Note: If you are curious about where these types of ratings might come from in the first place, you can read FiveThirtyEight's well-documented methodology. You can also read about my variation on the Page Rank algorithm that I use to build my brackets.

Again, though, we are focused on turning the ratings into win probabilities at the moment.

A naive approach to probability¶

Here is, perhaps, the simplest way to translate ratings into win probabilities: Suppose that Team 1 has rating $R_1$ and that Team 2 has rating $R_2$. Let $P_{12}$ denote the probability that Team 1 defeats Team 2 and let $P_{21}$ denote the probability that Team 2 defeates Team 1. Then we might suppose that $$ P_{12} = \frac{R_{1}}{R_1 + R_2} \text{ and } P_{21} = \frac{R_2}{R_1 + R_2}. $$ This looks good in that it at least obeys the laws of probability. That is,

$0 \leq P_{ij} \leq 1$
$R_1 < R_2 \implies P_{12} < \frac{1}{2} < P_{21}$
$P_{12} + P_{21} = 1$.

That all looks pretty good! If we examine some particular cases, though, we'll see that it's not quite strong enough.
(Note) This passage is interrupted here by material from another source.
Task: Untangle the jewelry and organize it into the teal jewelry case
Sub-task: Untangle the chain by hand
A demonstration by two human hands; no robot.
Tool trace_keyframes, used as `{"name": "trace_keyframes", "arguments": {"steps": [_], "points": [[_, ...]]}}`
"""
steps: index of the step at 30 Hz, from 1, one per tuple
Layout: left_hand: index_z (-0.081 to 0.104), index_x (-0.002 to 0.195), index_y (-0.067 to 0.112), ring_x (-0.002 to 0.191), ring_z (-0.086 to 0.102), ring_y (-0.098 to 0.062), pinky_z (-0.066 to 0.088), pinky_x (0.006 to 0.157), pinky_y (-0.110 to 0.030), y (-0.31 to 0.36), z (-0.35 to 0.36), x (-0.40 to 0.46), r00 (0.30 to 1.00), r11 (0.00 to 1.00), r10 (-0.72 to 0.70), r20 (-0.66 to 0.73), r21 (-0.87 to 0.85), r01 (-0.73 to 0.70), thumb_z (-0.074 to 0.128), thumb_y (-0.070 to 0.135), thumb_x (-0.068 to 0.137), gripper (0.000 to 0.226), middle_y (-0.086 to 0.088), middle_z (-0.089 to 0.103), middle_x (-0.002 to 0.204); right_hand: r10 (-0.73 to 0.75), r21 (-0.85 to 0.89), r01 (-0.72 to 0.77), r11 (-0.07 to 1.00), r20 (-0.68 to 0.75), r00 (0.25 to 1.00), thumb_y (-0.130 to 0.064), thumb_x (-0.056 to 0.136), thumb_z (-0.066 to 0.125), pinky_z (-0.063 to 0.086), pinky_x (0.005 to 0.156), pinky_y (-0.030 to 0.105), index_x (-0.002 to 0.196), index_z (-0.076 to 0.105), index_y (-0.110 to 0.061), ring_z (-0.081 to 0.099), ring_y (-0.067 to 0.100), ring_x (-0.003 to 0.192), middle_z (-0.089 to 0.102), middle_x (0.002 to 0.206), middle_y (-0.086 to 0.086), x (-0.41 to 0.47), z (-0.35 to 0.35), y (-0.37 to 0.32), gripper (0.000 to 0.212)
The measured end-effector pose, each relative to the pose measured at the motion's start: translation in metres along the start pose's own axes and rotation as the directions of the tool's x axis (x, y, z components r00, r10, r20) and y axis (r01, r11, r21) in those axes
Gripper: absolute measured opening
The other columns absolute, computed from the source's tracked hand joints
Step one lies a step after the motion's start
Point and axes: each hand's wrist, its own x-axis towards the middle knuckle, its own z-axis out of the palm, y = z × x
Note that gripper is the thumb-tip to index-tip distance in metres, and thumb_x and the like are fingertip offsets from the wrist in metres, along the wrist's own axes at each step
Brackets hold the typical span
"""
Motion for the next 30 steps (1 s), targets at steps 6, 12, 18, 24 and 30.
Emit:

Let's take a look, for example, at the probability that the highest rated team (Gonzaga) defeats the lowest rated team (Texas A&M Corpus Christie):

team_name	team_rating
Gonzaga	96.47
Texas A&M CC	67.32

Using those ratings, we have $$ \frac{96.47}{96.47 + 67.32} \approx 0.58898. $$ Well, it certainly seems like Gonzaga has a much better chance of winning that game than that!!

A normal approach¶

Generally, we might expect $P_{12}$ to depend upon the difference $R_1-R_2$. In order to appropriately assess probabilities associated with this quantity, we should examine its distribution. Let's take a look at a histogram of the pairwise differences of the ratings:

Hey - this looks normally distributed! So, to compute $P_{12}$, let's first compute $R_1 - R_2$, and then assess $$ P(X < R_1-R_2), $$ where $X$ is normally distributed with mean and standard deviation determined by the pairwise difference data.

Not surprisingly, the mean of the pairwise differences is zero; it's really been constructed that way. The standard deviation (for this particular data set) is about $8.5549$.

Now, let's reconsider the probability that Gonzaga beats T A&M CC. Recall that the ratings are

Gonzaga: $R_1 = 96.47$ and
Tex A&M CC: $R_2 = 67.32$.

We can now compute a $Z$-score: $$ Z = \frac{96.47 - 67.32}{8.5549} \approx 3.40. $$ If we plug that into our normal probability calculator, we find that we get a probabilty of over $0.999$ - which certainly seems much more believable!